Alright, alright, so I am a bit late.  January seemed to have taken its sweet time in passing us by.  It's finally two days into February, and I can already feel that February wants to do the same.  Perhaps this slowing of time is due to the fact that every time I see an airplane, I imagine myself inside of it, flying over the ocean, across the United States, and landing in the West.  The fact that the sun decides to only show himself once or twice a week could also be effecting my perception of time.

I dreamed last night that I was home.  Both my parents were there with me, in our old living room.  I started crying and explained to them that I wanted to stay there in Idaho and I also wanted to return to France.  And then I was hanging out with some friends, speaking in German and in French and in English, and realizing that I was mixing them all up but not minding because we all understood.  Crazy what living abroad does to you.

Missing home and loving where I am living is an exciting and somewhat bipolar ride.  I feel like a lot of expats understand this feeling.  Where you wake up and are so ecstatic to be where you are one day and then could literally spend all your savings on a last-minute ticket home the next day.  And then that crazy switch that happens where you want to write something, or say something, and you find that the way you want too involves two or three languages, instead of the regular just one. 

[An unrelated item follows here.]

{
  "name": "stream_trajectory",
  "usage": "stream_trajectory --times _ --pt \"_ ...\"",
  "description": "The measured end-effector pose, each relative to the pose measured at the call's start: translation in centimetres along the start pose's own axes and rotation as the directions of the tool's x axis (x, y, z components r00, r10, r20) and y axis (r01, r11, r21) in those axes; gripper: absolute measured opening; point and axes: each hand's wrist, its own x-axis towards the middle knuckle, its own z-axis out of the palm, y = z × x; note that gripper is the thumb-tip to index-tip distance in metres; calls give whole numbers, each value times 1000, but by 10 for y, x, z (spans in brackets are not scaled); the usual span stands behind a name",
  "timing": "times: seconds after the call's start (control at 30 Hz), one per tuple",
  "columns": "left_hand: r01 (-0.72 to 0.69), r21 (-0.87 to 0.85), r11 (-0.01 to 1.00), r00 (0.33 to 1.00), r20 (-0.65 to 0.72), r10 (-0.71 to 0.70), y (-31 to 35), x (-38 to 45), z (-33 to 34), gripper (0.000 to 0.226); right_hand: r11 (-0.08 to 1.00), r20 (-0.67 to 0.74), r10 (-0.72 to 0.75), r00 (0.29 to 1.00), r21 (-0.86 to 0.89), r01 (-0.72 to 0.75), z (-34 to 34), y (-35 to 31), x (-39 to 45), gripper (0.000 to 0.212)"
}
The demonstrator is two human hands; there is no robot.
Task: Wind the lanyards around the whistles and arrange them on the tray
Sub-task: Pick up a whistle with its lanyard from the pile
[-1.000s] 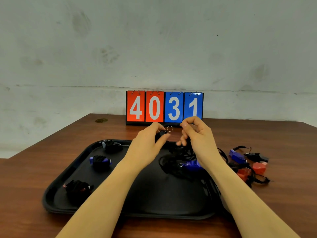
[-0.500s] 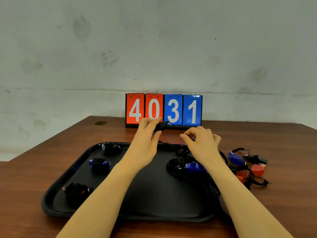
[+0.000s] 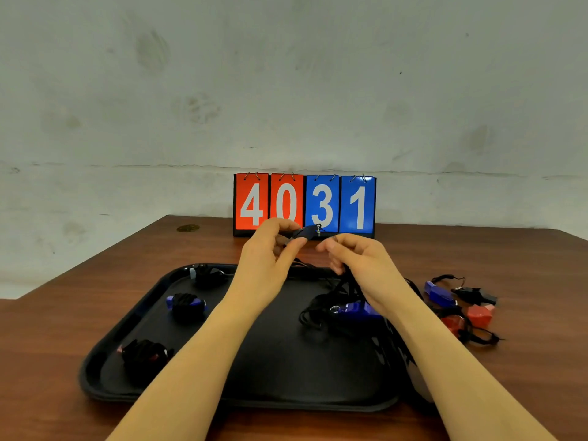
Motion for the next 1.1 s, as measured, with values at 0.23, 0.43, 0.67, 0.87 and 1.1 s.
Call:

I am happy to say that I have another activity on my plate besides working and learning French: rock climbing!  Admittedly, it is also a lot of French learning since the class is in French, but I don't mind.  I've already had nearly 3 weeks of classes and I'm absolutely loving it.  It's fun being a part of a group, even if I don't always understand what is being said.  Plus, my body is digging the exercise.

On top of all this excitement, I have been busy planning for what I will be doing upon arriving back in the USA.  Mainly, reading and reading and reading about PERMACULTURE.  Look it up.  Wikipedia has a little something-something about it.  It's legit.  I love it.  And this is what I am planning to do with my life when I get back to Idaho.  Become a farmer.  And a florist.  For kicks and giggles, and not so much kicks and giggles.  We all know I've always been a hippie at heart, just traveling back to my roots, and my dreams.

I hope ya'll will do the same.  Become hippies that is.  The longer I live in Paris, the more I realize how much we need hippies, revolutionaries, people willing to step down, closer to nature, not farther from it.  Dreamers, too.  We need lots more dreamers, people who aren't afraid of imagining and then reaching for the impossible. 

Just wanted to write a quick update.  Happy February, everybody!